The death toll rose as:
– The Prime Minister is not expected to announce any changes to the lockdown measures before Thursday, the deadline to renew restrictions.
– Ryanair said up to 3,000 jobs could be lost at the airline, while unpaid leave and pay cuts of up to 20% are also proposed.
– The head of the Royal College of GPs said half of consultations with patients could move online, while urgent cancer referrals have seen a 62% drop.
– The World Health Organisation said that the coronavirus outbreak continued to constitute a public health emergency of international concern, following a meeting of its emergency committee.
Mr Hancock said the next phase of dealing with Covid-19 – which will include more community testing and contact tracing – will allow the Government “to reassert, as much as is safely possible, the liberty of us all”.
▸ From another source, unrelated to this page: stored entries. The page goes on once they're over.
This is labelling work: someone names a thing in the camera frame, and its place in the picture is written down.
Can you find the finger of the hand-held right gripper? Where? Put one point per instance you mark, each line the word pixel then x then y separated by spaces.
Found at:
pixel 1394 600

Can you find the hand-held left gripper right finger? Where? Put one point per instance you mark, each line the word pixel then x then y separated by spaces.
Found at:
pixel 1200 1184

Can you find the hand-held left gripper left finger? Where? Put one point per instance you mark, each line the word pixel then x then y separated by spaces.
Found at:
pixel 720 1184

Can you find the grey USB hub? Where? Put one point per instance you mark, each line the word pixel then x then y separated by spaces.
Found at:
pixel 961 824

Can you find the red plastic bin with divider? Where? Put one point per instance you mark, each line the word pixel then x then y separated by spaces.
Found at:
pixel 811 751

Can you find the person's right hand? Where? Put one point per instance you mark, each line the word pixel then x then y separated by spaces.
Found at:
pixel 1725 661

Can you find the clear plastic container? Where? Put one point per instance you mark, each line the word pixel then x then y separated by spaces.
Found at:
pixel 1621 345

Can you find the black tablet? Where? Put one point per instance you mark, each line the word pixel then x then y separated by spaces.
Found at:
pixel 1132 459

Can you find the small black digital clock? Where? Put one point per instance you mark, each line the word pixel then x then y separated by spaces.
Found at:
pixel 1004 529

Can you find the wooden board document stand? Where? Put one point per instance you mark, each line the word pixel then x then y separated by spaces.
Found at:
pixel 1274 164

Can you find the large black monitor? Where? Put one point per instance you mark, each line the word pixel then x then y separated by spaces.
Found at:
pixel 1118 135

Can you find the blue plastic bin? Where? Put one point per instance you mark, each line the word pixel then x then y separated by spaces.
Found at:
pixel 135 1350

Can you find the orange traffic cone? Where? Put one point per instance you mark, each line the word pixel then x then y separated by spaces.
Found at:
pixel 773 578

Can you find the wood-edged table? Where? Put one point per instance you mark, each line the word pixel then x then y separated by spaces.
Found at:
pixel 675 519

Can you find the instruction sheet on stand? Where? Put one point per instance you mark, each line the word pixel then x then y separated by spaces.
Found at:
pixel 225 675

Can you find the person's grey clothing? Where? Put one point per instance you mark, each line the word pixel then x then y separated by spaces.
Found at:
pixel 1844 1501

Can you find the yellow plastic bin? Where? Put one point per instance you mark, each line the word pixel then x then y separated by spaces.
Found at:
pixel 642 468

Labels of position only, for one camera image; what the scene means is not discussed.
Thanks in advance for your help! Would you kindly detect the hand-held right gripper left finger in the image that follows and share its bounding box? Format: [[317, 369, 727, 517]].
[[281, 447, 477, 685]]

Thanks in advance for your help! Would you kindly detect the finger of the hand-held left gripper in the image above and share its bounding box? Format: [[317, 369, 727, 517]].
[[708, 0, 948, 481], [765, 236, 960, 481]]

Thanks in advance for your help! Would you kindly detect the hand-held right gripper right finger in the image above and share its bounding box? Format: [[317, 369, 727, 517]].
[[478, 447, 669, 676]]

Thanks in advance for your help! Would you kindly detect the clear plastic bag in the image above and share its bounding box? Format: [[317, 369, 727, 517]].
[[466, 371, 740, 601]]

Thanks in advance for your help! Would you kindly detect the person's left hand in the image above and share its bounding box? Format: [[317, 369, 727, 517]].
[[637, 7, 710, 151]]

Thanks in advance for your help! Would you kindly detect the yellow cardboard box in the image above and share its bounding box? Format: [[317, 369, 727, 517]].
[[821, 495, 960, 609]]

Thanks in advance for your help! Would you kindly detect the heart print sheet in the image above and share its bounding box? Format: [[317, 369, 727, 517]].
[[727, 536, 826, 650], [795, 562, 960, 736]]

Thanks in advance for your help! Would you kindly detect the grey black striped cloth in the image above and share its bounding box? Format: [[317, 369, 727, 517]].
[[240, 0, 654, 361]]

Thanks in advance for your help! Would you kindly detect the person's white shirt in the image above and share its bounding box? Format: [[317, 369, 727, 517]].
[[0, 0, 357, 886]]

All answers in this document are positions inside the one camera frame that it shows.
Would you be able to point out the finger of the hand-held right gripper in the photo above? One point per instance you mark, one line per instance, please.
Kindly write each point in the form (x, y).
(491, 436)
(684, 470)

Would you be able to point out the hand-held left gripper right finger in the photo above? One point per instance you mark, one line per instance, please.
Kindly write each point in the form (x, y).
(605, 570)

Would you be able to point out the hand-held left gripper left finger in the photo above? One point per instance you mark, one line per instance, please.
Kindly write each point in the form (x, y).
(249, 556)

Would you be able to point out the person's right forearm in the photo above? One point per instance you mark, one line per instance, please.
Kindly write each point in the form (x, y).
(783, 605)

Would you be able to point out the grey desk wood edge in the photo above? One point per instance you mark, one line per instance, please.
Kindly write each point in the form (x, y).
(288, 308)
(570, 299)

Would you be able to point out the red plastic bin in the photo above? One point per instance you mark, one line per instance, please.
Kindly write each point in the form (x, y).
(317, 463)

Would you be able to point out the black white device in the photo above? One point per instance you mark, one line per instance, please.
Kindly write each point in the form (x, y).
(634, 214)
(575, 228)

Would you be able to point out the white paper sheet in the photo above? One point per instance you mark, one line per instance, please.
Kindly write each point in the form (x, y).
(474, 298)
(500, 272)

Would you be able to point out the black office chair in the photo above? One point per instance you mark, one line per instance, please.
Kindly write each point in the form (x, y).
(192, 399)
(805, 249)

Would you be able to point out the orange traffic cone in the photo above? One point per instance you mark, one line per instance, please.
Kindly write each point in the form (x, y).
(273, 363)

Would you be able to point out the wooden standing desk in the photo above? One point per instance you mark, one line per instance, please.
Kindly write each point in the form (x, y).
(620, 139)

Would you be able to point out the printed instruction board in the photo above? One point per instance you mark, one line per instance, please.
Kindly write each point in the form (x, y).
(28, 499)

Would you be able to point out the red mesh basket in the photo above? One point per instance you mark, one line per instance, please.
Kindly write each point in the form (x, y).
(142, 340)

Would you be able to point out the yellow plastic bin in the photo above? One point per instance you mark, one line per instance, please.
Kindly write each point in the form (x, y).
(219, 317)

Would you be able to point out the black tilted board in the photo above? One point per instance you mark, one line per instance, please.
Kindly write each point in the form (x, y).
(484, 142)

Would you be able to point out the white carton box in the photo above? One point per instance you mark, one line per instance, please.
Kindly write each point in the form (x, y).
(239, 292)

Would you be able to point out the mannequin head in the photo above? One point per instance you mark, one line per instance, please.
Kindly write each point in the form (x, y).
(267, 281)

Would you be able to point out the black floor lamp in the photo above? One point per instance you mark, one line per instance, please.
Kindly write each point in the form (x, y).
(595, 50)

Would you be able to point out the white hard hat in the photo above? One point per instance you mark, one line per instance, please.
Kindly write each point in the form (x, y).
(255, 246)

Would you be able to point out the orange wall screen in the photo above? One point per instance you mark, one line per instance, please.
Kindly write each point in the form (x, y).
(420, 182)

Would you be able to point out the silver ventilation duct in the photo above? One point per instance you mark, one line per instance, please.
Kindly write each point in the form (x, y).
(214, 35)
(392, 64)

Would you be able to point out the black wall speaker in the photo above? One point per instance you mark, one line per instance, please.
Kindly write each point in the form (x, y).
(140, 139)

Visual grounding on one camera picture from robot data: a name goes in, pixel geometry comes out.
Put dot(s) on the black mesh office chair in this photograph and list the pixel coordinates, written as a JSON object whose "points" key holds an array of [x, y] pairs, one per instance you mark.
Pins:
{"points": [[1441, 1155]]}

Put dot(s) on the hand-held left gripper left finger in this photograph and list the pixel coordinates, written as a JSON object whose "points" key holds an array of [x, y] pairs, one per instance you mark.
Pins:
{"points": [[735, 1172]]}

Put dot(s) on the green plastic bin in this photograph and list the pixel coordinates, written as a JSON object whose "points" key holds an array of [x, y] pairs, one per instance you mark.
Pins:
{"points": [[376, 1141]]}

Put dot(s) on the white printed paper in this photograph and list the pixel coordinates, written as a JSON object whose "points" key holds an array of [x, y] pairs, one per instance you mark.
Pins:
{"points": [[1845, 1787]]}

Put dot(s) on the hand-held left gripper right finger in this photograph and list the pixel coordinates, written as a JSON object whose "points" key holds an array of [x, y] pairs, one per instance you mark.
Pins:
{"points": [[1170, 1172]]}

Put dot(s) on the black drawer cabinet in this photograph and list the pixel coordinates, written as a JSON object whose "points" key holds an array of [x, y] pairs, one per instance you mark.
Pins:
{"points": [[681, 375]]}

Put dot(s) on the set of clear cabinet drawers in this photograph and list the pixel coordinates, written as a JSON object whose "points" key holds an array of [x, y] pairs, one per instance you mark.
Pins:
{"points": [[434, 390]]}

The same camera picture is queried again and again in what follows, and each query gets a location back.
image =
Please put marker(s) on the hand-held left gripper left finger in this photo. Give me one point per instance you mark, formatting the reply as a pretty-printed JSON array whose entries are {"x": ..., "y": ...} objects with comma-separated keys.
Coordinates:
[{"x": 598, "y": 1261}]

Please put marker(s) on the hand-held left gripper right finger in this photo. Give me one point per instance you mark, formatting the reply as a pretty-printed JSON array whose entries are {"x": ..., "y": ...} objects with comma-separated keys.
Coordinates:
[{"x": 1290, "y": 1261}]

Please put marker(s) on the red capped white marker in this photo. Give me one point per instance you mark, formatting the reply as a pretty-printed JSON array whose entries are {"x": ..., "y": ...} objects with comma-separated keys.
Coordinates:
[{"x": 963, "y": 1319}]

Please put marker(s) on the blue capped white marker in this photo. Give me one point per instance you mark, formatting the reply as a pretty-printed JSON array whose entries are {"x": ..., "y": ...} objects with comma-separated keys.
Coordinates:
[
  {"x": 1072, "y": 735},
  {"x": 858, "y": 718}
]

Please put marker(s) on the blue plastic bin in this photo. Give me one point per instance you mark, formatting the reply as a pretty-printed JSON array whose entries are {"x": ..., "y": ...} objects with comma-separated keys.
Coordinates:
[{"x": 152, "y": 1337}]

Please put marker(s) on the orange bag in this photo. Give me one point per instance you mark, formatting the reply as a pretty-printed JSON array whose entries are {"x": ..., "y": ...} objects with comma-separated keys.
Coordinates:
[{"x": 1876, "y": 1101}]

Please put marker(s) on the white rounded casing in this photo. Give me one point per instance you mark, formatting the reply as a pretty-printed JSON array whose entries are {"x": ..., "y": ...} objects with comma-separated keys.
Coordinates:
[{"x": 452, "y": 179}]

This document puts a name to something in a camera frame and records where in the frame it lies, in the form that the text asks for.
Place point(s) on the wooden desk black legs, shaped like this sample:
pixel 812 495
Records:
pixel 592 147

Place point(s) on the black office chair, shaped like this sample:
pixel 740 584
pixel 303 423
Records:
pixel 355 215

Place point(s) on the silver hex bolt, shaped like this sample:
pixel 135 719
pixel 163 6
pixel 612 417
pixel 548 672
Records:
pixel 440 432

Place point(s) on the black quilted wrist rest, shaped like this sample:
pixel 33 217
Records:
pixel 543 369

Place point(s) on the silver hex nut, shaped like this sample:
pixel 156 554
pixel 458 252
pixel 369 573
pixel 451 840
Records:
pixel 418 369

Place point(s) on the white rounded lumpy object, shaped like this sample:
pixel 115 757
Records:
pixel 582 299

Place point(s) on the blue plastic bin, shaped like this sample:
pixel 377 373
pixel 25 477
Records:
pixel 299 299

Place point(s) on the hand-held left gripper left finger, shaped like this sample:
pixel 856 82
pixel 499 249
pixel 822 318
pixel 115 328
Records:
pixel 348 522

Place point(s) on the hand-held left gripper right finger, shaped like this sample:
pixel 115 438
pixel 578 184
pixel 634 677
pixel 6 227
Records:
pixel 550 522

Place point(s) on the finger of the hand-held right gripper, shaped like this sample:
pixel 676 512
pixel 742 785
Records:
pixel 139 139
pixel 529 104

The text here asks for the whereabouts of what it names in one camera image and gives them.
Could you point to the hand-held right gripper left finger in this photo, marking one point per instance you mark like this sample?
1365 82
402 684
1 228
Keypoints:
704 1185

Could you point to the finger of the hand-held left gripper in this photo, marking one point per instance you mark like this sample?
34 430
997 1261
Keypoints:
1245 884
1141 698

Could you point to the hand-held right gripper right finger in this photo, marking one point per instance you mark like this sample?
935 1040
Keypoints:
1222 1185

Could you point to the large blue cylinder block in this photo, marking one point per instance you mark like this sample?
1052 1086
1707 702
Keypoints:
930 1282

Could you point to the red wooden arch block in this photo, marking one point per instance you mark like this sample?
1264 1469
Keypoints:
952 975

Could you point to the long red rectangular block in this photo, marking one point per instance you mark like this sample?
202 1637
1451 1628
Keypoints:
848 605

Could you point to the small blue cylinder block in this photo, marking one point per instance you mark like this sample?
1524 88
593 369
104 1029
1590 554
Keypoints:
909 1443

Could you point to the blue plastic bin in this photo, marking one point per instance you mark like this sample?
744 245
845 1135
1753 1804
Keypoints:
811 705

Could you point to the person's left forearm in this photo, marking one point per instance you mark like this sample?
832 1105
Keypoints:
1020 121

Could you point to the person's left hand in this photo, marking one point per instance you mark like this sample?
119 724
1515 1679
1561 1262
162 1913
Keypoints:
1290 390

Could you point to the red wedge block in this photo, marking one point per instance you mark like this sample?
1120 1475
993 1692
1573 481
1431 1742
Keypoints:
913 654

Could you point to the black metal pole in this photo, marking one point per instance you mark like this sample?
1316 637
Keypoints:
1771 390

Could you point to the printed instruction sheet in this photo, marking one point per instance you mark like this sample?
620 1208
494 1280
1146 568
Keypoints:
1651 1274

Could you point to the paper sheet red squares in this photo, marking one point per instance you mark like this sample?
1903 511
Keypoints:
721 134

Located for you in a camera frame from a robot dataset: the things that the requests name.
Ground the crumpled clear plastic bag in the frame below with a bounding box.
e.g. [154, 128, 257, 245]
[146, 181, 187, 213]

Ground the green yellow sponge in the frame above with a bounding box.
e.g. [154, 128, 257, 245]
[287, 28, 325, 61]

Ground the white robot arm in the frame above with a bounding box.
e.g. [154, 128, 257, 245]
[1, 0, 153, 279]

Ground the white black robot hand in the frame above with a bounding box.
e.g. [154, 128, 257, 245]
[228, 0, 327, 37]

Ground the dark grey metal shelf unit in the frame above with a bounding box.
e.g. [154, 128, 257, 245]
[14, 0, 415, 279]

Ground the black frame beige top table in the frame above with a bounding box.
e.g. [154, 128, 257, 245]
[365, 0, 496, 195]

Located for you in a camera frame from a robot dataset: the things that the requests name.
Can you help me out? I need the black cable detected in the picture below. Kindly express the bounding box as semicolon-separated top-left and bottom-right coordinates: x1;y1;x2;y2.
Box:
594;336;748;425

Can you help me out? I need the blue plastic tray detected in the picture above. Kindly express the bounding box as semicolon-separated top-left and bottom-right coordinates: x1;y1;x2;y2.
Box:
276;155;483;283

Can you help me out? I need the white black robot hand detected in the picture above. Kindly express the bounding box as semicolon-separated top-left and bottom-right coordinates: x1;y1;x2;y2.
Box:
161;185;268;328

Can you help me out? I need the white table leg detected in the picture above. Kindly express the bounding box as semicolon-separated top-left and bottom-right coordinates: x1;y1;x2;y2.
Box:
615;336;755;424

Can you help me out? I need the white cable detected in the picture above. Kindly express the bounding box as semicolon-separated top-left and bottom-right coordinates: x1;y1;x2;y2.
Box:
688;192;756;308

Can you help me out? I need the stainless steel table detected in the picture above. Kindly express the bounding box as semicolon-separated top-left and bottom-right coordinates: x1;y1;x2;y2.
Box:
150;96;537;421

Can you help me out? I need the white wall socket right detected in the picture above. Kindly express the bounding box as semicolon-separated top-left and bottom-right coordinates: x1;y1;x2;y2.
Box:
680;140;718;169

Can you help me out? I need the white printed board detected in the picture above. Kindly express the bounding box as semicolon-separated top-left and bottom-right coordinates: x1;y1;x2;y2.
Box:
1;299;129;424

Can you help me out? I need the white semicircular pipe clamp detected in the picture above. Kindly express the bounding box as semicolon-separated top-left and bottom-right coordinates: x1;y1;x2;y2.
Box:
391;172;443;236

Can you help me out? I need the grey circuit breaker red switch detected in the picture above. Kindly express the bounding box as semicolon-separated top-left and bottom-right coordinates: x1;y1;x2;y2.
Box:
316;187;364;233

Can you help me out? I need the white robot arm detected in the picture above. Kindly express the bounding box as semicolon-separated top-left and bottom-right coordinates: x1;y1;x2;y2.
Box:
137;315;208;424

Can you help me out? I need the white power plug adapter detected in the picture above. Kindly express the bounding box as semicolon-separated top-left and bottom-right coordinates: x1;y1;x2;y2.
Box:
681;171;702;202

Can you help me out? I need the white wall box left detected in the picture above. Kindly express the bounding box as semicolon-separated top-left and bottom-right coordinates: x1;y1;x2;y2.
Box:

He told reporters: “In recent weeks we’ve had to impinge on historic liberties to protect our NHS and our loved ones and yet our goal must be freedom.
“Freedom from the virus, yes, and we will not lift measures until it is safe to do so.
“But also we care about the restoration of social freedom and economic freedom too – each citizen’s right to do as they please.”
But he said that, for now, people must stay at home while the number of cases of coronavirus is driven down further.
NHS medical director Professor Stephen Powis said officials will be studying whether stricter measures will or will not have to continue to apply to the elderly when the lockdown is eased.
“The over-70s can be absolutely fit and healthy, it’s not the case that everybody over 70 has a chronic health condition or underlying disease,” he said.
“As we look forward… I think it’s a perfectly reasonable question to say how would that work in age groups and age bands?
“Although we do know that complications and unfortunately deaths are more common in the elderly even without complications, I think that’s for consideration and that’s work that we will need to do as we move forward.”
Mr Hancock said 18,000 contact tracers to track those who have come into contact with an infected person will be in place by mid-May and the numbers will be expanded if necessary.
Asked whether parents would be fined for not sending their children to school when learning centres are re-opened, Mr Hancock vowed the Government would only allow pupils to return when it was safe to do so.
He said: “We are not going to re-open schools if it isn’t safe.
“Of course, as and when we re-open schools, our goal is to get back to the norm and the position as it was before.